A. DE LARRIVA / VIGO
Un día de ilusión que se quedó en pequeños trozos de victoria. El "por ahora nada" que se escuchaba en las calles viguesas a primera hora de la mañana se quedó en muchos pequeños premios repartidos por toda la ciudad al final del sorteo. Ni el Gordo ni los premios principales se quedaron en Vigo, pero sí algún que otro pellizquito, que no viene nada mal.
La administración número 25, situada en la calle Pizarro fue la más afortunada, ya que reparte la aproximación del tercer premio, que coincidía con ser pedrea. El número inmediatamente anterior al 10.104 –el 10.103– les trajo suerte, y a cada décimo le corresponden, nada más y nada menos que 1.060 euros. Su dueña, Herminia Otero, vendió las quince series del nímero, que suman un total de 159.000 euros de premio.
La administración número 34, situada en la Alameda, por su parte, entrega también más de medio millón de euros entre terminaciones y pedreas. Aunque las listas oficiales no se publicaban hasta hoy y no se podía aún canjear los décimos, algún que otro despistado se acercó con la mejor de las intenciones, teniendo que marcharse sin el dinero.

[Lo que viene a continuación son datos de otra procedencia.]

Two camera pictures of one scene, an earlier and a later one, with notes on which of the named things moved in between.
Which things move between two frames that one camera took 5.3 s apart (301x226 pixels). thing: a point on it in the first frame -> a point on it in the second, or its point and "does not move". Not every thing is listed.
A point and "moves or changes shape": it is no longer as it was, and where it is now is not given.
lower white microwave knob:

Es a partir de esta mañana cuando los afortunados empezarán a cobrar sus décimos. Y, al tratarse de muchos premios pequeños, los loteros esperan una "gran avalancha". Esperan que ayude a revitalizar la venta para próximos sorteos, como el del Niño, "para empezar bien el año", ya que muchos compradores de la Lotería de Navidad prefieren cambiar las pequeñas cantidades por nuevas apuestas al dinero. "En cierto modo, es una inversión, ¿no?", reflexionaba un grupo de amigas a la entrada de Príncipe.

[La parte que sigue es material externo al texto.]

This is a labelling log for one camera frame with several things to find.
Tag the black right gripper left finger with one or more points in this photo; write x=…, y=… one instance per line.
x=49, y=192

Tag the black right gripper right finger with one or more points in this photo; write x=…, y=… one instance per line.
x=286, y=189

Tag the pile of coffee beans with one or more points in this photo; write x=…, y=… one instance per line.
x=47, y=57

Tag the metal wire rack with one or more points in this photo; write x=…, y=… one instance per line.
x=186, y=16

"El Gordo lo que da a la administración es popularidad, nada más", declaraba Román Martínez, titular de la número 14 y Central de Espectáculos, situada en Velázquez Moreno. Pero todavía recuerda los grandes premios que entregó en los noventa y que adornan la puerta de su establecimiento.
Prisas de última hora
Las ganas de hacerse con uno de los botes se notaban ya la noche del lunes, cuando los rezagados intentaban comprar todavía algún décimo. "Hubo una avalancha de gente que no había comprado nada y quería poder participar", explicaba Herminia Otero, de la afortunada administración 25 de Pizarro. Y ayer esas ansias se hicieron patentes en las calles.
La mañana viguesa se desarrolló a pie de calle, y no pegados al televisor, por lo menos para una gran mayoría de los que no trabajaban.
Las zonas peatonales desbordaban actividad y se desarrollaban todo tipo de conversaciones acerca de lo que se haría si tocase una suculenta cantidad. Algunas de las entidades financieras de la ciudad radiaban el desarrollo del sorteo y todas las administraciones daban información en directo detallada en las pantallas de televisión primero, y en carteles informativos, después.
Puede que sean sólo 12, 50 o 100 euros los que reciban muchos de los vigueses premiados, pero la satisfacción que se les quedó al saber que les había tocado algo no se la quita nadie.